Baskı ve korku yönetiminin her geçen gün hayatımızı kontrolü altına aldığı bu dönemi gelecekte “Kara Kararnameler Dönemi” olarak anacağımız aşikâr.
Nitekim Olağanüstü Hal (OHAL) süreçlerinde Kanun Hükmünde Kararnameler (KHK), sonrasında ise Cumhurbaşkanlığı Kararnameleri (CBK) demokrasi tarihinde baskıcı yönetim ve liderlerin kullandığı vazgeçilmez araçların başında yer almışlardır.
Bir bakıma bir kişinin kendi keyfi değerlendirmesi ve kararıyla ülkeyi meclissiz ve adeta fermanlarla yönetme biçimi de denebilecek bu uygulama, 1933 Almanya’sında Hitler tarafından da ustaca kullanılmış ve tüm kurumlar susturularak tek adam üzerinden yönetilen ülke, usulca hazin bir felakete sürüklenmişti.
Bu yazıda okurlara Erdoğan’ın 15 Temmuz 2016 tarihiyle başlayan “Kara Dönemini”, Türkiye Büyük Millet Meclisini (TBMM) devre dışı bırakarak KHK, Kanun ve Yönetmelikleri kullanmak suretiyle ülkeyi nasıl bir felakete sürüklediğini, bu yasal araçları kendi şahsi iktidarı için ne şekilde kullandığını anlatmaya çalışacağım.
Gelin öncelikle istatistiklerle Erdoğan’ın “istisnai yasal düzenlemeleri istismar meselesine” biraz daha ayrıntılı bakalım.
Kararnamelerin Dünü
Yakın dönem Türk Siyaset tarihinde ilk Cumhurbaşkanlığı Kararnamesi Kenan Evren döneminde 18 Ağustos 1983 tarihli Resmi Gazetede yayımlanmıştır.
Kenan Evren görev süresinde sadece bir adet Cumhurbaşkanlığı Kararnamesi yayımlarken, Resmi Gazete verilerine göre Erdoğan daha şimdiden 83 adet Cumhurbaşkanlığı Kararnamesi yayımladı. Bununla da kalmayan Erdoğan, kendisini yasama erki yerine koyarak Meclisi işlevsiz hale getirdi.
TBMM 27. Yasama döneminde 2 bin 110 maddeyi içeren yasa tekliflerini kabul ederken, Erdoğan aynı dönemde tek başına 2 bin 311 maddelik yasal düzenlemeyi uygulamaya koydu.
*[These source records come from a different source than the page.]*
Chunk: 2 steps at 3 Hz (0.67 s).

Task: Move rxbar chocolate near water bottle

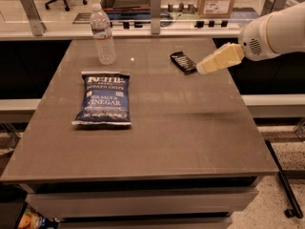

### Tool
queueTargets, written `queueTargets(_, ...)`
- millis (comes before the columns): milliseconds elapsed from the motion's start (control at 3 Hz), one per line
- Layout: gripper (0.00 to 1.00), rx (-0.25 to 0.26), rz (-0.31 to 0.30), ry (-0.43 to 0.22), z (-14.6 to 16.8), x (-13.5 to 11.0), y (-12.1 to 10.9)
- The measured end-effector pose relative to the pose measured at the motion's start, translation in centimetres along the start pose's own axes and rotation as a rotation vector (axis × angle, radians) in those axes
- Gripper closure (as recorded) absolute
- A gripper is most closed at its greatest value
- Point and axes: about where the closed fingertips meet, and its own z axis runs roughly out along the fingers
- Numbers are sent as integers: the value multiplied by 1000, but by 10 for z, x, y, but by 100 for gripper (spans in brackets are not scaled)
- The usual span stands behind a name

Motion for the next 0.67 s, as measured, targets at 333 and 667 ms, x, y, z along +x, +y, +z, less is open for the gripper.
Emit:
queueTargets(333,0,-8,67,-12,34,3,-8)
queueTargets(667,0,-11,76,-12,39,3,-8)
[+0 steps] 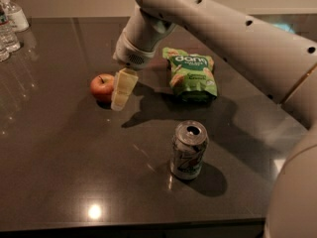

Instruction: Pick apple

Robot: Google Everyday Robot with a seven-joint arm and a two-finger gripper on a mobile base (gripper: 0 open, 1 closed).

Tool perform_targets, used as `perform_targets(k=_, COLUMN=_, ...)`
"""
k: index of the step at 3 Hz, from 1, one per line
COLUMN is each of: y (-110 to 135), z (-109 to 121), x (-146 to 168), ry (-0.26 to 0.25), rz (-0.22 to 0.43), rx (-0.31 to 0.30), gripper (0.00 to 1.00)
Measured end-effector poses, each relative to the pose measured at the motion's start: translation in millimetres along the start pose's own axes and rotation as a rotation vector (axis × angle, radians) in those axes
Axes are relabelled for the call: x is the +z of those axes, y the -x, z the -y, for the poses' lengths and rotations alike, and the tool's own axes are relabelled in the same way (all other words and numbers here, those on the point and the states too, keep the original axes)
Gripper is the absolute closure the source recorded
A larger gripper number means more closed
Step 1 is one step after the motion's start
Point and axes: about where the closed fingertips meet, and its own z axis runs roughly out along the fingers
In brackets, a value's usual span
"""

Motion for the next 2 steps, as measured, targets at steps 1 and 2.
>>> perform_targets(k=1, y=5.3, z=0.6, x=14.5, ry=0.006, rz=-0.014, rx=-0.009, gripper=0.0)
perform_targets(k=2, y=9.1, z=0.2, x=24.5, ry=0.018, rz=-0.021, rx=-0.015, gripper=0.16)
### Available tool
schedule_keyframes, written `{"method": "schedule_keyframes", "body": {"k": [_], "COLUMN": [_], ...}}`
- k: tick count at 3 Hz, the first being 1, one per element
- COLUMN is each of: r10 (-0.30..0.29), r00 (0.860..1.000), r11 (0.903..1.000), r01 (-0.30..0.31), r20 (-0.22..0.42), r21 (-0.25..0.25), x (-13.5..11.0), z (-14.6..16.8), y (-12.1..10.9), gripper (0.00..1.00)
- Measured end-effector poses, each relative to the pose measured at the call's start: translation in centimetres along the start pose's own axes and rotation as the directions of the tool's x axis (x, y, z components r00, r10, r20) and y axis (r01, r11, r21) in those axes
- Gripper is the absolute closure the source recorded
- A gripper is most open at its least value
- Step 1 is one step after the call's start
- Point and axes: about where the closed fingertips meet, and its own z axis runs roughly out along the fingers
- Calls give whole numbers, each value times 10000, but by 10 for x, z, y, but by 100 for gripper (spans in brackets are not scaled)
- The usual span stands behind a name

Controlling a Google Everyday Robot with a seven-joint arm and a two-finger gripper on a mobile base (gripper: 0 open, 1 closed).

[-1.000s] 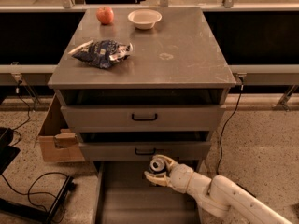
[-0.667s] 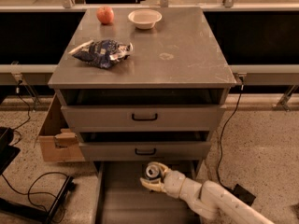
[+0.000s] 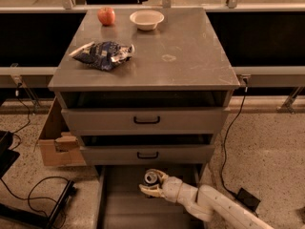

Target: Place pepsi can into bottom drawer

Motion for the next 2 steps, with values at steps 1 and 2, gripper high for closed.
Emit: {"method": "schedule_keyframes", "body": {"k": [1,2], "r10": [121,150], "r00": [9999,9998], "r11": [9992,9928], "r01": [-119,-136], "r20": [60,104], "r21": [-392,-1186], "x": [18,60], "z": [21,61], "y": [1,4], "gripper": [100,100]}}
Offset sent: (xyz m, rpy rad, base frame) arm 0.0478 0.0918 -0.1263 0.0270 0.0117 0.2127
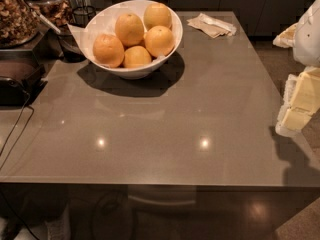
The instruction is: Pick orange from white bowl
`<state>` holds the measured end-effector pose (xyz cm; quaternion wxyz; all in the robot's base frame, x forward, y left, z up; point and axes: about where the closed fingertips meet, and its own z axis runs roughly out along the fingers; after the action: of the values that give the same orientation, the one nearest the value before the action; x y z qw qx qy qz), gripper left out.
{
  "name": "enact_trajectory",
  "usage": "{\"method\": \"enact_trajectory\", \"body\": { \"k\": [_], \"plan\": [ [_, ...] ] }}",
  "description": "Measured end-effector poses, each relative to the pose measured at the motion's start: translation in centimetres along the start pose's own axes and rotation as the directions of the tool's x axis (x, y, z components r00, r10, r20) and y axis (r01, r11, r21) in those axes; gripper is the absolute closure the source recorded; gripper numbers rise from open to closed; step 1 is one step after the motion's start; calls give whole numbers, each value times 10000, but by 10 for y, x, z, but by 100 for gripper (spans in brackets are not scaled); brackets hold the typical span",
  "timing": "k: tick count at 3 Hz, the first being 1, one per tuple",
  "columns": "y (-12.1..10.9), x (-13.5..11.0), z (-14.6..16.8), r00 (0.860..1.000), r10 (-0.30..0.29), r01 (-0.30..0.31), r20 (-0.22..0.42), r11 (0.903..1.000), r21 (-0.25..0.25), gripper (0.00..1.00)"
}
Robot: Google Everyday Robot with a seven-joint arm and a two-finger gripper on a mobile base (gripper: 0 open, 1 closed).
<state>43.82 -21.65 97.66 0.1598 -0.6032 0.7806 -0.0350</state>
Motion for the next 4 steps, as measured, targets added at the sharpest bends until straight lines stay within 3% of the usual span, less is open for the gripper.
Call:
{"method": "enact_trajectory", "body": {
  "k": [1,2,3,4],
  "plan": [
    [0,0,0,10000,0,0,0,10000,-1,0],
    [-9,-24,1,10000,-34,33,-71,9999,-111,0],
    [-45,-90,14,9991,-84,62,-424,9986,-516,0],
    [-50,-98,14,9997,-147,141,-209,9995,-291,0]
  ]
}}
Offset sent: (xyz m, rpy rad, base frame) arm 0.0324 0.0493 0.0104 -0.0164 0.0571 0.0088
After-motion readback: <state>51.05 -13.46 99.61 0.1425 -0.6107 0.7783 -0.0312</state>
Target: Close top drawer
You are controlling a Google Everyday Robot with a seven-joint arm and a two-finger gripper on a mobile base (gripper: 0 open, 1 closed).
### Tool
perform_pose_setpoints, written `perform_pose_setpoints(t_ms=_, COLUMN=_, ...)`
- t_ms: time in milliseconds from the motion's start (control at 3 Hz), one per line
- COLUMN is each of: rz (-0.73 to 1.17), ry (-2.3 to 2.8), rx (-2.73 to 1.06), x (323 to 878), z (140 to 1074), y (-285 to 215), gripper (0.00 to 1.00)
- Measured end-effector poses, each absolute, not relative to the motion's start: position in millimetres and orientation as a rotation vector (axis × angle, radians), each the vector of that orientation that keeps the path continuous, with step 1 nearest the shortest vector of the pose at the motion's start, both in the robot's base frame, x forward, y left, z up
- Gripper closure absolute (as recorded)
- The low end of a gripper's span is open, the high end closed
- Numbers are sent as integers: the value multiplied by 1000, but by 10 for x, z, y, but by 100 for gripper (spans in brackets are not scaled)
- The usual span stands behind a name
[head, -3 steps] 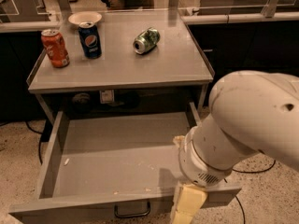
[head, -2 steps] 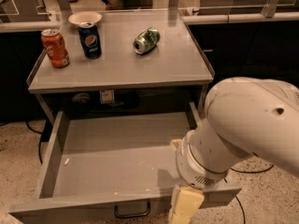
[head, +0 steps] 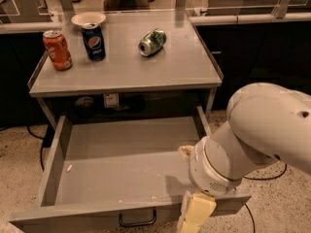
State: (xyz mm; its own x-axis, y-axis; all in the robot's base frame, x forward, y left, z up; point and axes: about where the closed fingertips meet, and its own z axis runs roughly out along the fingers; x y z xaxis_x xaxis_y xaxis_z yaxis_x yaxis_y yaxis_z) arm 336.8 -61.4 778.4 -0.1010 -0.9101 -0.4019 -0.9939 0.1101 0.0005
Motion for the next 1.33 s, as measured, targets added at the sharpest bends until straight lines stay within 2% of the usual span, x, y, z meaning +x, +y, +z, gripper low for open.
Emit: perform_pose_setpoints(t_ms=1333, rz=480, ry=2059, rx=-1970, x=3509, z=7134, y=-407, gripper=0)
Dahası, Erdoğan birçok kez Anayasa ile kendisine verilen yetkinin dışına da çıkarak Anayasa’ya aykırı CBK’leri yayımladı.
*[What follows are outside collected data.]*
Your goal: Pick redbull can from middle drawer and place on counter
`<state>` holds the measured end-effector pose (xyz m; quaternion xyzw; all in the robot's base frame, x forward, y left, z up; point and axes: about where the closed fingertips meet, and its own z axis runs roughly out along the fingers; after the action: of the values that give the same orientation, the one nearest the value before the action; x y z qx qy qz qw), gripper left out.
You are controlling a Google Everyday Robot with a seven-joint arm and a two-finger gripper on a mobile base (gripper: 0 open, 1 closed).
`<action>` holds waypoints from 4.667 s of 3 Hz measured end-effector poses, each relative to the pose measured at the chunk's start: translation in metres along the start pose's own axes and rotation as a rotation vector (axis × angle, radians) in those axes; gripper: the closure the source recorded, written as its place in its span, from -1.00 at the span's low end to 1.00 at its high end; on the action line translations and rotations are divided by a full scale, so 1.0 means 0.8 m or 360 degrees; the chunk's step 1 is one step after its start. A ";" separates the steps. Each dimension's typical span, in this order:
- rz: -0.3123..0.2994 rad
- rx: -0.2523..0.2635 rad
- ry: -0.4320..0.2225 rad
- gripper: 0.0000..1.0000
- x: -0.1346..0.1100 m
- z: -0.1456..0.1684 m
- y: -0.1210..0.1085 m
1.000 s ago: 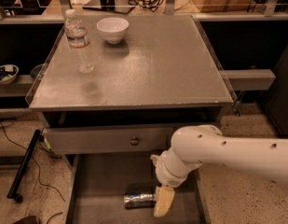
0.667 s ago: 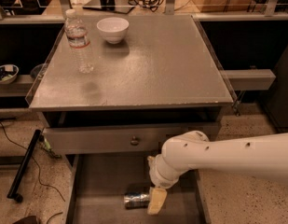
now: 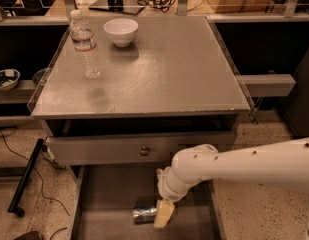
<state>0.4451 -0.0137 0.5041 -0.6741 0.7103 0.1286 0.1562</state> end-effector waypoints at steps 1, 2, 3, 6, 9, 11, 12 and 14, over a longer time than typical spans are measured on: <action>0.0000 0.0000 0.0000 -1.00 0.000 0.000 0.000; 0.0008 -0.0029 -0.0027 -1.00 -0.001 0.015 0.008; 0.0043 -0.0131 -0.0067 -1.00 0.000 0.060 0.020; 0.0097 -0.0146 -0.0053 -1.00 0.012 0.121 0.025; 0.0158 -0.0249 -0.0093 -1.00 0.028 0.152 0.018; 0.0158 -0.0249 -0.0093 -0.47 0.028 0.152 0.018; 0.0158 -0.0249 -0.0093 0.00 0.028 0.152 0.018; 0.0158 -0.0249 -0.0093 0.92 0.028 0.153 0.018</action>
Offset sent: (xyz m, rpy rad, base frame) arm -0.0119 0.0128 -0.0238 0.0426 0.0378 0.0031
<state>0.4355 0.0148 0.3829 -0.6442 0.7258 0.2109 0.1171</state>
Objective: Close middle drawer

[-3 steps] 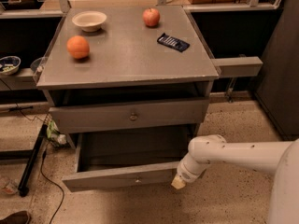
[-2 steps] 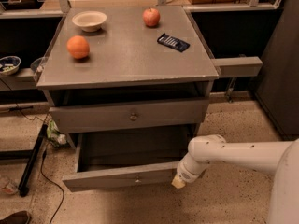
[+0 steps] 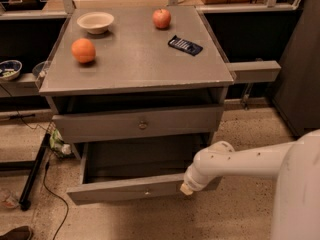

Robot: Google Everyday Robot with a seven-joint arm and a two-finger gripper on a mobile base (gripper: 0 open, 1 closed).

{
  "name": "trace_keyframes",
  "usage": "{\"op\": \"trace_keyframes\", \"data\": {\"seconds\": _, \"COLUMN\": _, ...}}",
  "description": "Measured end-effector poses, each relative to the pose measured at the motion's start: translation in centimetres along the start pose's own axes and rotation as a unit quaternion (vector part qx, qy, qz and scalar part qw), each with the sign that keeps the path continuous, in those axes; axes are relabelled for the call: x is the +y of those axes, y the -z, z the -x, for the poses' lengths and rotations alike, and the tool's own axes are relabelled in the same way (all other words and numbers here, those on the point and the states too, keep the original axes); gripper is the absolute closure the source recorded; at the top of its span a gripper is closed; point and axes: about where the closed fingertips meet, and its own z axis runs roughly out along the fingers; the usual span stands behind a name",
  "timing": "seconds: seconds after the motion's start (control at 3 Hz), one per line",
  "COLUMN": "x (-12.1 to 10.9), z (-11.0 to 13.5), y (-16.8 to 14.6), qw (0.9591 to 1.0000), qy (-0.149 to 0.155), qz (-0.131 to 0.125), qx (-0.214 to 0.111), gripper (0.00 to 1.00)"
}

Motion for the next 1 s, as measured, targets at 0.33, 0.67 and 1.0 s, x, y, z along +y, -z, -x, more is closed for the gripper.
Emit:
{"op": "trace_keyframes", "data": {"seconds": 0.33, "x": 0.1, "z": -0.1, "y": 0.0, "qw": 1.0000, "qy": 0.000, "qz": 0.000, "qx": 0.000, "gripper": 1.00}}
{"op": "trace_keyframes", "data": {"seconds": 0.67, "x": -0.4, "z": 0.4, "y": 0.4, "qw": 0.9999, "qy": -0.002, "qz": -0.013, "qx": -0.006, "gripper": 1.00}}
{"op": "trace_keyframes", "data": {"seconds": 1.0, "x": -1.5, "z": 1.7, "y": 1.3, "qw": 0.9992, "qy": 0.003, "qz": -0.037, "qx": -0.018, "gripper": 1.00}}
Erdoğan’ın KHK karnesine baktığımızda ise görev süresi boyunca 37’si 15 Temmuz 2016 tarihi sonrasında olmak üzere toplam 72 KHK’nin altına imza attığını görüyoruz.
Peki, bu konu neden bu kadar önemli?
Erdoğan Anayasa’da istisnai olarak tanımlanmış bu yetkileri “tek adam” rejimine giden yolda nasıl rutin bir uygulamaya dönüştürdü ve tüm bunların sonuçları neler olabilir?
Buyrun…
Anayasa’nın 104. Maddesi Cumhurbaşkanı’nın görev ve yetkilerini düzenlerken Cumhurbaşkanına “yürütme yetkisine ilişkin konularda” Cumhurbaşkanlığı Kararnamesi çıkarabilme yetkisi vermiştir. Bununla birlikte Cumhurbaşkanlığı kararnamesi ile kanunlar arasında çelişki ya da farklı hükümler bulunması durumunda kanun hükümleri uygulanıyor. Yine Anayasaya göre TBMM’nin aynı konuda bir kanun çıkarması durumunda Cumhurbaşkanlığı kararnamesi hükümsüz hale geliyor. Buradan da anlaşılacağı üzere etkili bir meclis Cumhurbaşkanlığı Kararnamesi karşısında dengeleyici unsur olarak konumlanıyor.
Kararnamelerin Bugünü
Mevcut koşullarda ise Cumhurbaşkanı’nın liderliğini yaptığı AKP, TBMM çoğunluğunu teşkil ettiği için TBMM dengeleyici vasfını yitirerek Cumhurbaşkanının talimatıyla yönetilen bir kurum görüntüsü sergiliyor. Bununla birlikte müteakip seçimlerde ortaya çıkması olası bir koalisyon, meclise Cumhurbaşkanı karşısında dengeleyici hüviyetini yeniden kazandırabilir. Tam da burada oldukça hassas bir nokta var ki o da, Cumhurbaşkanlığı kararnamesine yönelik bu sınırlamaların olağanüstü hal ilanı durumunda geçerli olmadığı gerçeğidir.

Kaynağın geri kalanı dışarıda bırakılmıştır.